**EXERCISE DESCRIPTION**
Search the records for the word "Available" and pick out every line that has it.

**RECORDS FOR PROCESSING**
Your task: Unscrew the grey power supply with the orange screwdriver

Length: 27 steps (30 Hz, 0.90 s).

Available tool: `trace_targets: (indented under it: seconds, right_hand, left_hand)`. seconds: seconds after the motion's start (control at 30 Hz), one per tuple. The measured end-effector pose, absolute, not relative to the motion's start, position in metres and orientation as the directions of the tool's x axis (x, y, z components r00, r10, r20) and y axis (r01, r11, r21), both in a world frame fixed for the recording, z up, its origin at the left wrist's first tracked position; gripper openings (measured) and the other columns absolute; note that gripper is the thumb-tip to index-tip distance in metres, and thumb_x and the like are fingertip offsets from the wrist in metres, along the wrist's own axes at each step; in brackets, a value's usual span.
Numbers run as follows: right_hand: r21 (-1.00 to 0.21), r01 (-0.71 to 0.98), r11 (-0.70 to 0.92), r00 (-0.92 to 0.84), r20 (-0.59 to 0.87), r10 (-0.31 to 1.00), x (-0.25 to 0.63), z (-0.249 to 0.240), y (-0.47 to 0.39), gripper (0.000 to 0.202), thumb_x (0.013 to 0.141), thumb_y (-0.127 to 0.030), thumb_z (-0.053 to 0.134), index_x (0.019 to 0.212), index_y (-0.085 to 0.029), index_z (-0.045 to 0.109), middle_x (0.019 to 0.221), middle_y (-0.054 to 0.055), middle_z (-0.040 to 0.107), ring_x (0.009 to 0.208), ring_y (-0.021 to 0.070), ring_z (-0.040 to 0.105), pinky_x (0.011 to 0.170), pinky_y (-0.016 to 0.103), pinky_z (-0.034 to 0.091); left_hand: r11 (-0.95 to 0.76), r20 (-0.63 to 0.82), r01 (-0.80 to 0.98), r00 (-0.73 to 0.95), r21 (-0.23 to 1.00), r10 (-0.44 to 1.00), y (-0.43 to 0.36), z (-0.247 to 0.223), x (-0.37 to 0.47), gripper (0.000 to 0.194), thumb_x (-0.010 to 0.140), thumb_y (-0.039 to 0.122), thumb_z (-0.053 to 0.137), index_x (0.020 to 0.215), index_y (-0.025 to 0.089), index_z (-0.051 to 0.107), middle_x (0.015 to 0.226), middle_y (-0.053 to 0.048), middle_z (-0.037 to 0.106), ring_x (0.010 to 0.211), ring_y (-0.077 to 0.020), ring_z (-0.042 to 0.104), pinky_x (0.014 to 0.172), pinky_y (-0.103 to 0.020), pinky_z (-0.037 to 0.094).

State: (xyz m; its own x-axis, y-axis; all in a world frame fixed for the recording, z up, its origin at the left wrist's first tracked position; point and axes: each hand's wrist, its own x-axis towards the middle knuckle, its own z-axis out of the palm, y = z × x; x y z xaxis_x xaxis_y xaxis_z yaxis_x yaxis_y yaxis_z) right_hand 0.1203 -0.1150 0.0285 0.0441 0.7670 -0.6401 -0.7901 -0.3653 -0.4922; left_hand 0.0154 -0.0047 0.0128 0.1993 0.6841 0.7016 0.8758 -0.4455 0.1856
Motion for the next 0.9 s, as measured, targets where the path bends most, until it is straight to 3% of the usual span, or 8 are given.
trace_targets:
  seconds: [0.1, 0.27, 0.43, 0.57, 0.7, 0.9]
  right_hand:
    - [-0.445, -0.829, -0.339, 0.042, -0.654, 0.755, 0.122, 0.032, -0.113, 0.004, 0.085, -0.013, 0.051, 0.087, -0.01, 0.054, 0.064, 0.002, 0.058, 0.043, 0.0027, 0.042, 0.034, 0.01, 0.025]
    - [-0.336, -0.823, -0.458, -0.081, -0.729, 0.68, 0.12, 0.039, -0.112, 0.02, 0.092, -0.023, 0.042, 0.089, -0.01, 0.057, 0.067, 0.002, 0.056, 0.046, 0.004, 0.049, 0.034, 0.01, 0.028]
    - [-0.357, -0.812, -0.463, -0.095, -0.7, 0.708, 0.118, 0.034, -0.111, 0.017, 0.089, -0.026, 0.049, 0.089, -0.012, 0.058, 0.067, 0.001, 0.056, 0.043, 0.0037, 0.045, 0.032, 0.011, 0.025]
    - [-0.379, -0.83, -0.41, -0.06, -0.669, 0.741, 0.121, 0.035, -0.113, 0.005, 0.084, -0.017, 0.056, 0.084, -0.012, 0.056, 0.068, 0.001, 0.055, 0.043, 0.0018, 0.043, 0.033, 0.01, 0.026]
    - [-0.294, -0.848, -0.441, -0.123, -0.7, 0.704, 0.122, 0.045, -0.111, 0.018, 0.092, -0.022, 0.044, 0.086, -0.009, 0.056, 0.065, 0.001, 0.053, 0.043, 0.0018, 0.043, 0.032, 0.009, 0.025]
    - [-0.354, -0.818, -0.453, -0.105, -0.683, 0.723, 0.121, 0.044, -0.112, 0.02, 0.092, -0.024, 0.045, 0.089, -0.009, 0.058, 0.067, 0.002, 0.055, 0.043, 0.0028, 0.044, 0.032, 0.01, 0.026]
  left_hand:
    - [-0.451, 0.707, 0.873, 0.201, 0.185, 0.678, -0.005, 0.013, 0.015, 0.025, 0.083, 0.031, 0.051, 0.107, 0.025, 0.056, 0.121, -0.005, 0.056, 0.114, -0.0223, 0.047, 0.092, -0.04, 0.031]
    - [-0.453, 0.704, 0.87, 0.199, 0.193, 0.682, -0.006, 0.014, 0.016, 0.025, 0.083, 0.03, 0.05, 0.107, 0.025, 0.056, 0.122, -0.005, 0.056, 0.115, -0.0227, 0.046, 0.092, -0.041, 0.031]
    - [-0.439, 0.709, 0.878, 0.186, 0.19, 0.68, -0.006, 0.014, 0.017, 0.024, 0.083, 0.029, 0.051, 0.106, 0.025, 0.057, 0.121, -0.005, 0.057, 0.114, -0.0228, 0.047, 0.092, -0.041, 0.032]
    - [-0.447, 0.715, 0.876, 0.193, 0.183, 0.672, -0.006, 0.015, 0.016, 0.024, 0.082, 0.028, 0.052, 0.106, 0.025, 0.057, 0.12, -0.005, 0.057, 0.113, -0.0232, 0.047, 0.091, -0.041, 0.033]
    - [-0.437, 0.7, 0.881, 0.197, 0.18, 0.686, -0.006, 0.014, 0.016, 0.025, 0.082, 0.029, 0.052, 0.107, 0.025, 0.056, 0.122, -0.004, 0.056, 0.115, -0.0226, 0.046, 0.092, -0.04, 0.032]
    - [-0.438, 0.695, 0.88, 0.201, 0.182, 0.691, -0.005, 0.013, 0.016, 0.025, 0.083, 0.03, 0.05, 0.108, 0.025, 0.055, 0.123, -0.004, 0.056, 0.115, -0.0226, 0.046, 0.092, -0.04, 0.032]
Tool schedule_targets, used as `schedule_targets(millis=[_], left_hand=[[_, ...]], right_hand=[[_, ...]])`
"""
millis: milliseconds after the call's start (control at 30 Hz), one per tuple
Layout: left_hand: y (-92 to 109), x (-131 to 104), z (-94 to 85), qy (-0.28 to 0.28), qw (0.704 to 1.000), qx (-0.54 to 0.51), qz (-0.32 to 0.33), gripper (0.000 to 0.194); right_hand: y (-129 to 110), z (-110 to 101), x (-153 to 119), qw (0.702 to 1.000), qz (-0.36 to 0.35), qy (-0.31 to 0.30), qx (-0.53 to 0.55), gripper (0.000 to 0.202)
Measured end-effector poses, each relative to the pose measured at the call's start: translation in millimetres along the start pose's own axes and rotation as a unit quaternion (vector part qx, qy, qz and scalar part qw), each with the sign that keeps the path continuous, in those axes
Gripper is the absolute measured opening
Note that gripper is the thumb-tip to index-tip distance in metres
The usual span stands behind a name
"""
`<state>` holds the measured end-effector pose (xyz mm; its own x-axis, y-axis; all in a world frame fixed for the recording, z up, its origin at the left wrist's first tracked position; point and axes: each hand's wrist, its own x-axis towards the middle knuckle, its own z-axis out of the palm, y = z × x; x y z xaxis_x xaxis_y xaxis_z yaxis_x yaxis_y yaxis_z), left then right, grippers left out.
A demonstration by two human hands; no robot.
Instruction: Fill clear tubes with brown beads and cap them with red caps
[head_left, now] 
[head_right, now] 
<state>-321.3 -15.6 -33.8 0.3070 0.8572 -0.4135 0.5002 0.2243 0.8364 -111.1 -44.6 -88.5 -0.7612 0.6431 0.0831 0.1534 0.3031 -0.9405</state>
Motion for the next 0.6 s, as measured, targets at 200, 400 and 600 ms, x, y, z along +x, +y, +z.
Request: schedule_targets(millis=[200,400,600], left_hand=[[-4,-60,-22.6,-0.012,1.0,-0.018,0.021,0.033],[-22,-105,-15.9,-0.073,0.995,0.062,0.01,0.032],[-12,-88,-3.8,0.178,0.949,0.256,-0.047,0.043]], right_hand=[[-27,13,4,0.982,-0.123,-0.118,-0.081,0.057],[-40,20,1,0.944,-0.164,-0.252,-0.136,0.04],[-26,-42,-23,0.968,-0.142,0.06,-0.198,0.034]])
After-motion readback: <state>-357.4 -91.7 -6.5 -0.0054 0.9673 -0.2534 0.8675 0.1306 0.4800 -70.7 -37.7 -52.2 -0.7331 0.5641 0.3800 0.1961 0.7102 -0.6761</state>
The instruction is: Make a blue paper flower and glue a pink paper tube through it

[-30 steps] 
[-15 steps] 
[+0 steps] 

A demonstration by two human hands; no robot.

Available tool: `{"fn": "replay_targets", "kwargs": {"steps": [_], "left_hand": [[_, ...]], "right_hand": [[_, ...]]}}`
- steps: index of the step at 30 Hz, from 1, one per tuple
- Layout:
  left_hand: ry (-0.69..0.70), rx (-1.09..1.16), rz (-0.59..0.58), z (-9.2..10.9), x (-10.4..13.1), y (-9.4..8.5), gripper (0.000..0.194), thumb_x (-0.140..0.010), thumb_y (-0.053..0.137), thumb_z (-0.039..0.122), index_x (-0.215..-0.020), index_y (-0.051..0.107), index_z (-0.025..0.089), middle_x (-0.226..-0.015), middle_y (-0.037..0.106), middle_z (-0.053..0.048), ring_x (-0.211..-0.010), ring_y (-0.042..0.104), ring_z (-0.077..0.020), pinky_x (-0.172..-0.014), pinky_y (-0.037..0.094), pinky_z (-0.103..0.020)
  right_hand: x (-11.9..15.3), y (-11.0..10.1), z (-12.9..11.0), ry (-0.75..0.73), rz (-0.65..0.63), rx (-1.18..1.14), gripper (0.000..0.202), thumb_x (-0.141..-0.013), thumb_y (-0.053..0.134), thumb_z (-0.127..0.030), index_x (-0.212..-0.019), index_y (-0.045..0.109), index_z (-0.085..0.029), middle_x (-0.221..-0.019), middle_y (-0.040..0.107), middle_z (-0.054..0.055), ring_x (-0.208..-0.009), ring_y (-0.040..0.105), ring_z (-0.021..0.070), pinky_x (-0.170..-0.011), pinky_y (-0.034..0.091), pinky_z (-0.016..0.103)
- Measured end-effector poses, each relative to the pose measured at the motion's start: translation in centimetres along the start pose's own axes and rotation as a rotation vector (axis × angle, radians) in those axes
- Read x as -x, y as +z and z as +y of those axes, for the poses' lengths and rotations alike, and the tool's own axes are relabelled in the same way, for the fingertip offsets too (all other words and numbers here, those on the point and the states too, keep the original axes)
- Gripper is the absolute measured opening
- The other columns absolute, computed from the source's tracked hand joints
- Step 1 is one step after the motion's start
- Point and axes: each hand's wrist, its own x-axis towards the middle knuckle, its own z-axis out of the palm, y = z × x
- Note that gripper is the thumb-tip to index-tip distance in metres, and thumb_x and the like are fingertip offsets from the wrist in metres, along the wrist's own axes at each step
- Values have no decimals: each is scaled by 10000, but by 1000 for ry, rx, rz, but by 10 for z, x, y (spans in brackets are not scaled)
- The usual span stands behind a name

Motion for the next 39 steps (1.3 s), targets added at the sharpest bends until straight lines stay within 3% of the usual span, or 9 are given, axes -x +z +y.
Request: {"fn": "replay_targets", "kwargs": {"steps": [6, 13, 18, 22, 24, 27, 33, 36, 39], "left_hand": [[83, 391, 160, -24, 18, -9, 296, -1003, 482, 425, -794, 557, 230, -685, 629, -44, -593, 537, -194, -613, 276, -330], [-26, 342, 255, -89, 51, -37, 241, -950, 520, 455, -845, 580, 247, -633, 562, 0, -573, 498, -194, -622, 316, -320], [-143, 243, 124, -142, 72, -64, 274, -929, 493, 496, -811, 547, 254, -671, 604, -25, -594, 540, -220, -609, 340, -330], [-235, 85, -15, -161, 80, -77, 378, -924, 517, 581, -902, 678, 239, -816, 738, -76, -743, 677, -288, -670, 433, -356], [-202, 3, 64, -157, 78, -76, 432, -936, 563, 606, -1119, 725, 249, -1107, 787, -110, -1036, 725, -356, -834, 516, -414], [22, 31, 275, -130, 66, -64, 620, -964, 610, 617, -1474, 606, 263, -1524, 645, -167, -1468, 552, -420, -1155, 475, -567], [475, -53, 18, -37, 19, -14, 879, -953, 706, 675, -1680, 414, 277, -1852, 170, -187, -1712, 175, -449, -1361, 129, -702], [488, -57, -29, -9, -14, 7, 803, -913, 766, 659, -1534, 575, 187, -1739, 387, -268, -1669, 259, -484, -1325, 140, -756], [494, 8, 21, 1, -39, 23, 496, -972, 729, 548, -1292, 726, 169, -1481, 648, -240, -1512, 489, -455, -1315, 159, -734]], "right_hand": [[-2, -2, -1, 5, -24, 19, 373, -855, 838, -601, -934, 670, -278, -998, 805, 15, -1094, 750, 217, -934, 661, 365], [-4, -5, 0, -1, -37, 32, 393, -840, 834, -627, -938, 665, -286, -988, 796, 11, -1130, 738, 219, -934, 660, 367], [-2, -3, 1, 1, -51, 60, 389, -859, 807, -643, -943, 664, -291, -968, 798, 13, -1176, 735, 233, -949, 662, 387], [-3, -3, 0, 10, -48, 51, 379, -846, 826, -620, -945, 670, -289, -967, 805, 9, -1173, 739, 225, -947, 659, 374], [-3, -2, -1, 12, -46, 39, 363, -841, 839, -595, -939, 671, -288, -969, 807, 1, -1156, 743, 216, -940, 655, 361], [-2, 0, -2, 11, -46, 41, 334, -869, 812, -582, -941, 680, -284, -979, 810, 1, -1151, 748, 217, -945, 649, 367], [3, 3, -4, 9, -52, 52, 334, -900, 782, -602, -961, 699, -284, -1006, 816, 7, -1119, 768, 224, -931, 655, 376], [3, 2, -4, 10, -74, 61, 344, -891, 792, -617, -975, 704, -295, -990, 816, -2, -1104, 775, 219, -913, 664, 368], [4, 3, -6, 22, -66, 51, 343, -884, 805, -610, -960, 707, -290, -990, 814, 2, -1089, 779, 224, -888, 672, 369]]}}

**ANSWER BOX**
Available tool: `trace_targets: (indented under it: seconds, right_hand, left_hand)`. seconds: seconds after the motion's start (control at 30 Hz), one per tuple. The measured end-effector pose, absolute, not relative to the motion's start, position in metres and orientation as the directions of the tool's x axis (x, y, z components r00, r10, r20) and y axis (r01, r11, r21), both in a world frame fixed for the recording, z up, its origin at the left wrist's first tracked position; gripper openings (measured) and the other columns absolute; note that gripper is the thumb-tip to index-tip distance in metres, and thumb_x and the like are fingertip offsets from the wrist in metres, along the wrist's own axes at each step; in brackets, a value's usual span.
Available tool: `{"fn": "replay_targets", "kwargs": {"steps": [_], "left_hand": [[_, ...]], "right_hand": [[_, ...]]}}`

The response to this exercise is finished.